CREATE INDEX idx_publicSuffix_suffix3 ON "publicSuffix"(RIGHT(suffix, 3) varchar_pattern_ops, suffix);
CREATE INDEX idx_companyDomain_domain3 ON "companyDomain"(RIGHT(domain, 3) varchar_pattern_ops, id, domain);
SELECT DISTINCT ON (cd.id)
cd.domain,
ps.suffix
FROM "companyDomain" cd
JOIN "publicSuffix" ps ON cd.domain LIKE '%' || ps.suffix
AND RIGHT(cd.domain, 3) = RIGHT(ps.suffix, 3)

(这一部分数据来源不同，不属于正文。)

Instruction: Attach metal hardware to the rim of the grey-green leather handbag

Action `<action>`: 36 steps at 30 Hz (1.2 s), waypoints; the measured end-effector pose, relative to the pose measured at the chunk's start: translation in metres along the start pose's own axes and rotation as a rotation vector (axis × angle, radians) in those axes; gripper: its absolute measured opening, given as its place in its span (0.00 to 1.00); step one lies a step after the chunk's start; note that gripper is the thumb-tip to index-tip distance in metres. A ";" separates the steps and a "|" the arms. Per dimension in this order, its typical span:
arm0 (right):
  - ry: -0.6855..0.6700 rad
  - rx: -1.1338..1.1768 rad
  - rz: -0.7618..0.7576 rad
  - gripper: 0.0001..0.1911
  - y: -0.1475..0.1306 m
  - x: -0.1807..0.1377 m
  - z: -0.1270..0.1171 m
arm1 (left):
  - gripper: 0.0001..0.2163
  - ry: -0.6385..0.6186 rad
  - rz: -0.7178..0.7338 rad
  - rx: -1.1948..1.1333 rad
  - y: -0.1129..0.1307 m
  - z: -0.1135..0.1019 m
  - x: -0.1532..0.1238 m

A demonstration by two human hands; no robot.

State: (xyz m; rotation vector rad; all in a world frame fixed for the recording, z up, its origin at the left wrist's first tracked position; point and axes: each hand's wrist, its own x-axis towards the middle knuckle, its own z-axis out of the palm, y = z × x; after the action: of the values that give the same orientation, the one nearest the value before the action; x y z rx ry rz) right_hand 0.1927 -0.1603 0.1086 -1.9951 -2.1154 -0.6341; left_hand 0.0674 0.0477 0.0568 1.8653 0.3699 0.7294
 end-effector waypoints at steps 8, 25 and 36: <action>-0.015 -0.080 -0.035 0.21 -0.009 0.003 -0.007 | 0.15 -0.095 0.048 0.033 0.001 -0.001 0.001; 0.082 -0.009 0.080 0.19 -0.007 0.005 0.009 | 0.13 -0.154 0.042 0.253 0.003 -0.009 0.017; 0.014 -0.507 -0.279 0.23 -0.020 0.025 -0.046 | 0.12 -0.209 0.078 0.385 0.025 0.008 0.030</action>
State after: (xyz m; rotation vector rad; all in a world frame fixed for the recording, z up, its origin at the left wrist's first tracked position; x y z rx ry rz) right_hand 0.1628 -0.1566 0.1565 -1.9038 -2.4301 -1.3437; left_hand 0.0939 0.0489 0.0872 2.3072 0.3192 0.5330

ORDER BY cd.id, LENGTH(ps.suffix) DESC;
演示:https://www.db-fiddle.com/f/dPpVFWjpVJHYFnVut4k7wS/1
+----------------------------------------------------------------------------------------------------------------------------------------------------------------------------------+ ¦ QUERY PLAN ¦ +----------------------------------------------------------------------------------------------------------------------------------------------------------------------------------+ ¦ Unique (cost=1684.72..1685.71 rows=198 width=72) (actual time=165.676..165.882 rows=908 loops=1) ¦ ¦ Buffers: shared hit=4079 ¦ ¦ -> Sort (cost=1684.72..1685.22 rows=198 width=72) (actual time=165.675..165.723 rows=1006 loops=1) ¦ ¦ Sort Key: cd.id, (length((ps.suffix)::text)) DESC ¦ ¦ Sort Method: quicksort Memory: 103kB ¦ ¦ Buffers: shared hit=4079 ¦ ¦ -> Merge Join (cost=0.56..1677.17 rows=198 width=72) (actual time=0.090..165.222 rows=1006 loops=1) ¦ ¦ Buffers: shared hit=4076 ¦ ¦ -> Index Only Scan using idx_companydomain_domain3 on companyDomain cd (cost=0.28..93.23 rows=1130 width=36) (actual time=0.018..0.429 rows=908 loops=1) ¦ ¦ Heap Fetches: 908 ¦ ¦ Buffers: shared hit=109 ¦ ¦ -> Materialize (cost=0.28..602.89 rows=7006 width=32) (actual time=0.019..47.510 rows=390620 loops=1) ¦ ¦ Buffers: shared hit=3967 ¦ ¦ -> Index Only Scan using idx_publicsuffix_suffix3 on publicSuffix ps (cost=0.28..585.37 rows=7006 width=32) (actual time=0.015..2.798 rows=8354 loops=1) ¦ ¦ Heap Fetches: 8354 ¦ ¦ Buffers: shared hit=3967 ¦ ¦ Planning time: 0.471 ms ¦ ¦ Execution time: 166.054 ms ¦ +----------------------------------------------------------------------------------------------------------------------------------------------------------------------------------+
答案 3 :(得分:0)
怎么样:
SELECT
DISTINCT ON ("companyDomain".id) "companyDomain".domain,
"publicSuffix".suffix
FROM
"companyDomain"
INNER JOIN "publicSuffix" ON RIGHT(
domain,
- POSITION('.' IN domain) + 1
) = "publicSuffix".suffix
ORDER BY
"companyDomain".id,
LENGTH("publicSuffix".suffix) DESC;
我们获得第一个.
在域中的位置,然后使用该值的负值(+1以包含第一个.
)从RIGHT
提取后缀到左。
看起来它的运行速度要快得多,从2500ms到120ms。